When mentally ill or people with low IQs are charged with crimes, they're often found incompetent to stand trial and sent to local or state hospitals, where they're offered help.
 
But as one local man has learned, help doesn't often come quickly.
 
“He's been tested. You see his IQ score is 60, 52, 52,” Andrea Hairston, describing her son, Christoming.
 
Her son has dealt with intellectual challenges and mental illness since he was born 26 years ago.
 
“He hears voices, he changes his voice,” she said.
 
On Nov. 9, it came to a head when she drove him to Memorial Hospital to try to get him help after he tried to jump out of a moving car.
 
“He just started going off again.
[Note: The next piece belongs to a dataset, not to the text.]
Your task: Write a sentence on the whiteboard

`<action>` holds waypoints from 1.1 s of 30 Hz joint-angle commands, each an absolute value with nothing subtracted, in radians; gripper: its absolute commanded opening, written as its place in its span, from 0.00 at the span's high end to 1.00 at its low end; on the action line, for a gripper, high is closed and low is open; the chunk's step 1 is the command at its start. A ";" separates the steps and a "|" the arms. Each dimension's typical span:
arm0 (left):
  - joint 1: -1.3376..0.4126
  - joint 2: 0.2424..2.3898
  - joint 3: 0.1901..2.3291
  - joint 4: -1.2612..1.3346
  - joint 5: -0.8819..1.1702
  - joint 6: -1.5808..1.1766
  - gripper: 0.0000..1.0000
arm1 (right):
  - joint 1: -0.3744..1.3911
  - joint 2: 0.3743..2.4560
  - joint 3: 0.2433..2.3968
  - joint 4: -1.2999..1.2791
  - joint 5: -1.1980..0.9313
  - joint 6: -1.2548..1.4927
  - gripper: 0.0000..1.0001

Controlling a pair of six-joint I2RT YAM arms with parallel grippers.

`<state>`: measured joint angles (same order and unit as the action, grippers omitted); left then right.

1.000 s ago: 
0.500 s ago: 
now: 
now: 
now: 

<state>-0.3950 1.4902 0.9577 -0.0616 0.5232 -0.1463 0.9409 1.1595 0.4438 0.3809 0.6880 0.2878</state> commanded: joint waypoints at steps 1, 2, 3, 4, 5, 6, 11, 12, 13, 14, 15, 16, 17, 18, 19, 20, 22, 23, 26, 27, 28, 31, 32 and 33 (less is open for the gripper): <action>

He started just kicking chairs and knocking stuff over,” said Hairston.
 
Cops were called and Hairston was arrested on a charge of criminal mischief for damaging furniture.
 
“I thought they were going to take him to Baker Act him, but they arrested him, and I'm like, ‘Why is he going to jail?’” Hairston said.
 
Doctors examined him and found him incompetent in December. The judge ordered him to the locked Forensic Treatment program at Gracepont.
 
But because of a lack of facilities, he's been waiting in jail for more than three months.
 
“He shouldn't be in jail with other jail people,” Hairston said.
 
“That's not a real black and white decision sometimes,” said Gracepoint Director Joe Rutherford.
 
He said he doesn't second-guess police, but he says more services are needed locally for mentally ill people who are not competent to stand trial.
 
He said since Florida ranks 49th in the nation in mental health spending, treatment programs like his are underfunded and usually have waiting lists.
 
“You'll pay a lot more for those same individuals to be in the jails or in the hospital emergency rooms,” said Rutherford.
 
Hairston  finally went to Gracepoint on Tuesday, 117 days after being arrested for damaging furniture.
 
“They need some attention. They're acting out that way for a reason, they're not doing it just to be doing it,” said Hairston.
 
The state legislature has passed an additional $3.5 million in statewide funding for programs like the one at Gracepoint.
 
If the measure is signed into law by Gov. Rick Scott that will mean the Gracepoint program will be able to serve about a third more people.